1st Reconnaissance Squadron - Curtiss JN-2

The first of the new 1st Aero Squadron Curtiss JN–2s at the Signal Corps Aviation School, North Island California. Sgt Vernon L. Burge stands under the propeller. The figure in the cockpit appears to be Capt. Foulois.

The first organized unit of planes and men, the 1st Aero Squadron (Provisional) was moved to North Island on 28 November 1913 under the command of one of the Army's original pilots, Captain Benjamin D. Foulois (called by some the “father of U. S. military aviation)”, It consisted of two companies of eight officers and 45 enlisted men each, and eight aircraft. At the time of its formation, the 1st Company consisted of Burgess Model H tractors S.C. No. 9, 24, 25, and 26; while the 2d Company consisted of Curtiss aircraft S.C. No. 2 (a Curtiss Model D), 6 (Curtiss Model E), 22 (Curtiss Model G) and 23 (an aircraft assembled from spare parts for the Curtiss E). The initial composition of the squadron was short three pilots. (According to the U.S. Air Force Historical Research Agency, during this period other training aircraft included at least one example of the Wright Model B, Burgess F, Burgess I-Scout, Burgess J-Scout, and the Martin T. Detachments of the 1st Aero Squadron returned to Fort Crockett, Texas, on 30 April 1914 when the Tampico Affair threatened war with Mexico, although they arrived too late to be transshipped to Mexico and their aircraft were never uncrated. While the 1st Aero Squadron prepared, the Signal Corps began planning a permanent home for the unit on the “Old Target Range” northeast of Fort Sam Houston on land obtained by Lt. Col. Samuel Reber, chief of the Aviation Section, in January 1915. As work on the new post went forward, the Signal Corps ordered the 1st Aero Squadron to Fort Sill, Oklahoma, to conduct observation and fire control experiments with the field artillery.[5]

Rockwell Field JN-3 1915

Curtiss JN-3 at Rockwell Field, 1915

The Army's exclusive occupancy of North Island was interrupted in July 1914, when the Fourth Regiment of the United States Marine Corps set up camp under the command of Colonel Joseph H. Pendleton (for whom Camp Pendleton was later named). Some 1,400 officers and men moved in and created an orderly, Marine-efficient facility in an area near the Spanish Bight, but away from the flight operations of the Army. It was called Camp Howard. This occupation lasted only for about five months until December of that year, when the regiment was reassigned to various other duties, although a few Marine caretakers were left on the island until 1916 for patrolling purposes and to operate the rifle range.[1]

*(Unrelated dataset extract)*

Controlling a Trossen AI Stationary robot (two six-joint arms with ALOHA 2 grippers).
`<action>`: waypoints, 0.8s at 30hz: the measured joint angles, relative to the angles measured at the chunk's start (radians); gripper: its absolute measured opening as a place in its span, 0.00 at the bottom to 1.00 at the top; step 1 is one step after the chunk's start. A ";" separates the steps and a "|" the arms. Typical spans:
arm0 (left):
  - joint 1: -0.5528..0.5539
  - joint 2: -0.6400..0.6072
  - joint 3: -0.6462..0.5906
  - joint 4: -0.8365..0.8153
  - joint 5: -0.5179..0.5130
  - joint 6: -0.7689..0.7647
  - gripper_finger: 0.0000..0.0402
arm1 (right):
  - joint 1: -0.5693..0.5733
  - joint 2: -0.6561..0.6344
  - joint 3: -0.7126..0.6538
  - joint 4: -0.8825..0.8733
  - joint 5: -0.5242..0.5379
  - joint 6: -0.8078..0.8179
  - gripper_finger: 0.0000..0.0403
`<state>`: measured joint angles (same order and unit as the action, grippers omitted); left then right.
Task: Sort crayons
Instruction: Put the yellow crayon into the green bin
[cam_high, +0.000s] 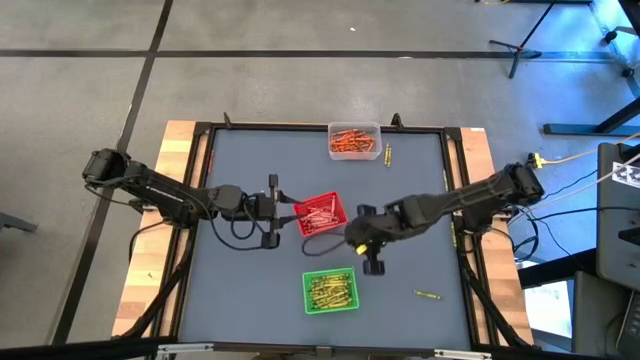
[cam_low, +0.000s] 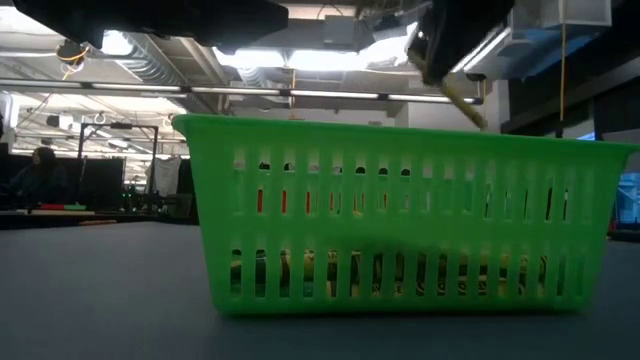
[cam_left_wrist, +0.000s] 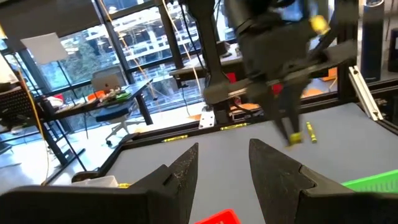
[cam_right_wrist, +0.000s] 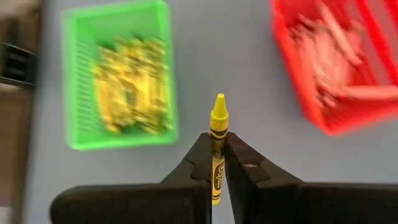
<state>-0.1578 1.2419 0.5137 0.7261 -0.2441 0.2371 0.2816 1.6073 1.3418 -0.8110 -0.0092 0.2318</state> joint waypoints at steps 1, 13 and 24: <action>0.000 0.000 0.000 0.000 0.001 0.000 0.32 | 0.014 0.000 0.000 0.030 -0.015 0.002 0.05; 0.000 0.000 0.000 0.000 0.002 0.000 0.32 | 0.120 0.012 0.000 0.263 -0.055 0.026 0.05; -0.005 0.000 0.000 -0.001 0.002 0.000 0.32 | 0.139 0.177 0.000 0.377 -0.142 0.030 0.05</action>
<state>-0.1624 1.2419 0.5140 0.7250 -0.2420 0.2371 0.4208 1.7848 1.3418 -0.4339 -0.1509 0.2617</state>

The occupation of North Island by the Army was always somewhat tenuous, having established an operational base at the invitation of Glenn Curtiss, who had a rent-free lease for only three years to operate a private flying school. Starting in 1913, attempts were made by the Army to buy North Island, without result. The situation was aggravated in December 1915, when Army was sent a notice to vacate the property “as soon after March 31, 1916, as possible,” since the Coronado Beach Company, which had been paying taxes on the property all along, declared that it wanted to subdivide and sell lots as “high class residential property”. But the Army stayed put.[1]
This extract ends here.